▶ What needs to be done: Your output should match the listing below word for word, without any images.

▶ Supplied data:
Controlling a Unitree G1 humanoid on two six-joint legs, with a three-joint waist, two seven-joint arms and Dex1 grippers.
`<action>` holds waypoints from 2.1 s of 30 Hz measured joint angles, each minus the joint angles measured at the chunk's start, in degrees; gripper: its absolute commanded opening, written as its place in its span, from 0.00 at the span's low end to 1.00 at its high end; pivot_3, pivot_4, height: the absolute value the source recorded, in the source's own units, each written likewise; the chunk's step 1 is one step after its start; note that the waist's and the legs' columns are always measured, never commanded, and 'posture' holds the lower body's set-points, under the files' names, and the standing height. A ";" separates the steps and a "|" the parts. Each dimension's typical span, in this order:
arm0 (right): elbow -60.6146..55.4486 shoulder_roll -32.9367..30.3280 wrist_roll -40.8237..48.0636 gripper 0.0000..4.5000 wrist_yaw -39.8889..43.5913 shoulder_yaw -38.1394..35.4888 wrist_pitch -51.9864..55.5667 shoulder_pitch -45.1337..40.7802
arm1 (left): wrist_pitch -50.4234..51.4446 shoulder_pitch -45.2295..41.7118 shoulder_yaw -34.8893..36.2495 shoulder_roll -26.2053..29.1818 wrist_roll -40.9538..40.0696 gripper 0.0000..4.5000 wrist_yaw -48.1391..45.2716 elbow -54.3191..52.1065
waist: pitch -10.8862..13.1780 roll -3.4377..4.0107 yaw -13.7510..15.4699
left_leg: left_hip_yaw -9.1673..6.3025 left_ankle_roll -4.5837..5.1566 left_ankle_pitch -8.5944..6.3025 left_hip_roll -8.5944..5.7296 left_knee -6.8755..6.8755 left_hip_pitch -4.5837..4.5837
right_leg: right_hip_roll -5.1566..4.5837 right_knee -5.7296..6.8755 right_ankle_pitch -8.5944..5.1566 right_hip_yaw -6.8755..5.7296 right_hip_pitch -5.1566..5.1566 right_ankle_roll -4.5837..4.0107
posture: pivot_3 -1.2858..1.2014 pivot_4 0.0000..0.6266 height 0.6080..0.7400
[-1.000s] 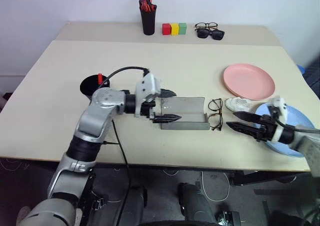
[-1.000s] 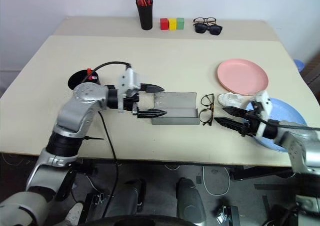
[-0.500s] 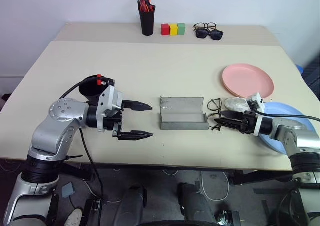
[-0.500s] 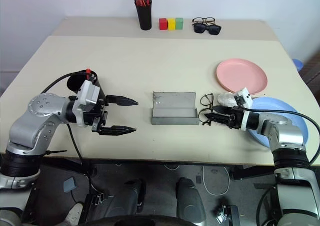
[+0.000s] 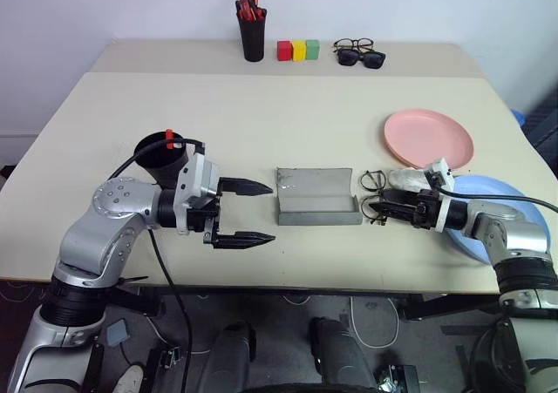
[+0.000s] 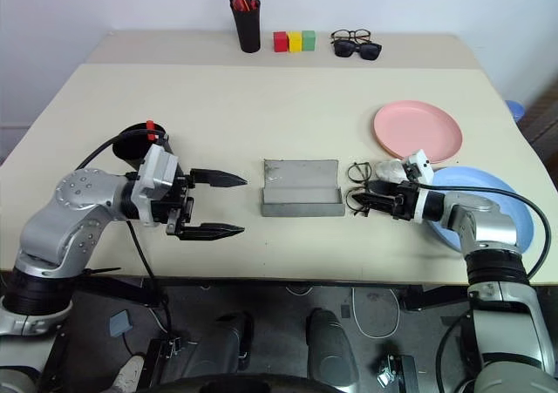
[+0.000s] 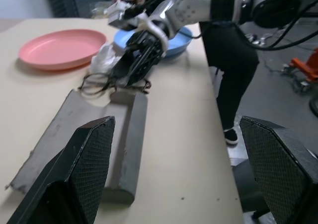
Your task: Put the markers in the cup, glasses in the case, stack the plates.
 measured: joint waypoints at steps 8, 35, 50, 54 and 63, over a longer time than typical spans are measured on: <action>1.06 1.04 -0.90 0.02 0.88 0.07 -0.97 -1.20 | -1.39 -0.01 -1.72 0.00 -0.11 0.92 -0.76 0.03 | 0.00 0.00 -0.80 | 0.00 0.00 0.00 0.00 0.01 0.01 | 0.00 0.01 0.01 0.00 0.01 0.01 | 0.52 0.24 1.00; -13.28 6.91 -0.35 0.02 0.92 2.92 -12.19 -7.83 | -3.46 4.39 -1.37 1.99 -0.64 0.92 1.47 -0.13 | 0.02 0.04 -0.79 | -0.02 0.00 0.00 0.03 -0.09 0.02 | 0.03 0.01 0.07 0.01 -0.05 0.08 | 0.52 0.24 1.00; -15.07 6.32 -4.81 0.02 7.24 11.41 -11.76 -7.84 | -2.91 9.20 2.66 7.48 -3.62 0.92 -0.37 -2.68 | 0.02 0.04 -0.75 | -0.02 0.00 0.00 0.03 -0.09 0.01 | 0.02 0.01 -0.01 0.00 -0.07 -0.06 | 0.52 0.24 1.00; -11.29 5.16 -8.22 0.02 7.92 12.98 -15.18 -7.88 | -3.23 10.56 2.85 7.49 -3.68 0.92 0.10 -3.51 | 0.02 0.05 -0.77 | -0.01 0.00 0.00 0.03 -0.10 0.02 | 0.02 0.01 -0.01 0.00 -0.08 -0.06 | 0.52 0.24 1.00; -7.25 4.18 -11.41 0.08 9.90 13.82 -17.73 -9.20 | -3.41 12.26 4.69 8.33 -4.95 0.92 0.10 -4.41 | 0.02 0.05 -0.79 | -0.01 0.00 0.00 0.04 -0.11 0.02 | 0.02 0.02 -0.01 0.01 -0.09 -0.07 | 0.52 0.24 1.00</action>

▶ Solution to this exercise:
Controlling a Unitree G1 humanoid on two six-joint legs, with a three-joint waist, two seven-joint arms and Dex1 grippers.
`<action>` holds waypoints from 2.1 s of 30 Hz measured joint angles, each minus the joint angles measured at the chunk's start, in degrees; gripper: its absolute commanded opening, written as its place in its span, from 0.00 at the span's low end to 1.00 at its high end; pivot_3, pivot_4, height: the absolute value the source recorded, in the source's own units, each written likewise; the chunk's step 1 is one step after its start; note that the waist's and the legs' columns are always measured, never commanded, and 'posture' holds the lower body's set-points, under the files' names, and the standing height. A ";" separates the steps and a "|" the parts. Each dimension's typical span, in this order:
arm0 (right): elbow -60.6146..55.4486 shoulder_roll -32.9367..30.3280 wrist_roll -40.8237..48.0636 gripper 0.0000..4.5000 wrist_yaw -39.8889..43.5913 shoulder_yaw -38.1394..35.4888 wrist_pitch -51.9864..55.5667 shoulder_pitch -45.1337..40.7802
arm1 (left): wrist_pitch -50.4234..51.4446 shoulder_pitch -45.2295..41.7118 shoulder_yaw -34.8893..36.2495 shoulder_roll -26.2053..29.1818 wrist_roll -40.9538..40.0696 gripper 0.0000..4.5000 wrist_yaw -48.1391..45.2716 elbow -54.3191..52.1065
waist: pitch -10.8862..13.1780 roll -3.4377..4.0107 yaw -13.7510..15.4699
left_leg: left_hip_yaw -9.1673..6.3025 left_ankle_roll -4.5837..5.1566 left_ankle_pitch -8.5944..6.3025 left_hip_roll -8.5944..5.7296 left_knee -6.8755..6.8755 left_hip_pitch -4.5837..4.5837
right_leg: right_hip_roll -5.1566..4.5837 right_knee -5.7296..6.8755 right_ankle_pitch -8.5944..5.1566 right_hip_yaw -6.8755..5.7296 right_hip_pitch -5.1566..5.1566 right_ankle_roll -4.5837..4.0107
posture: pivot_3 -1.2858..1.2014 pivot_4 0.0000..0.6266 height 0.6080..0.7400
[-1.000s] 
[-1.000s] 
[-0.500s] 
[-0.500s] 
[+0.000s] 
[+0.000s] 
[+0.000s] 
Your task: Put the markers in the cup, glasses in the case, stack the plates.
 measured: joint waypoints at steps 8, 35, 50, 54 and 63, over a longer time than typical spans are measured on: <action>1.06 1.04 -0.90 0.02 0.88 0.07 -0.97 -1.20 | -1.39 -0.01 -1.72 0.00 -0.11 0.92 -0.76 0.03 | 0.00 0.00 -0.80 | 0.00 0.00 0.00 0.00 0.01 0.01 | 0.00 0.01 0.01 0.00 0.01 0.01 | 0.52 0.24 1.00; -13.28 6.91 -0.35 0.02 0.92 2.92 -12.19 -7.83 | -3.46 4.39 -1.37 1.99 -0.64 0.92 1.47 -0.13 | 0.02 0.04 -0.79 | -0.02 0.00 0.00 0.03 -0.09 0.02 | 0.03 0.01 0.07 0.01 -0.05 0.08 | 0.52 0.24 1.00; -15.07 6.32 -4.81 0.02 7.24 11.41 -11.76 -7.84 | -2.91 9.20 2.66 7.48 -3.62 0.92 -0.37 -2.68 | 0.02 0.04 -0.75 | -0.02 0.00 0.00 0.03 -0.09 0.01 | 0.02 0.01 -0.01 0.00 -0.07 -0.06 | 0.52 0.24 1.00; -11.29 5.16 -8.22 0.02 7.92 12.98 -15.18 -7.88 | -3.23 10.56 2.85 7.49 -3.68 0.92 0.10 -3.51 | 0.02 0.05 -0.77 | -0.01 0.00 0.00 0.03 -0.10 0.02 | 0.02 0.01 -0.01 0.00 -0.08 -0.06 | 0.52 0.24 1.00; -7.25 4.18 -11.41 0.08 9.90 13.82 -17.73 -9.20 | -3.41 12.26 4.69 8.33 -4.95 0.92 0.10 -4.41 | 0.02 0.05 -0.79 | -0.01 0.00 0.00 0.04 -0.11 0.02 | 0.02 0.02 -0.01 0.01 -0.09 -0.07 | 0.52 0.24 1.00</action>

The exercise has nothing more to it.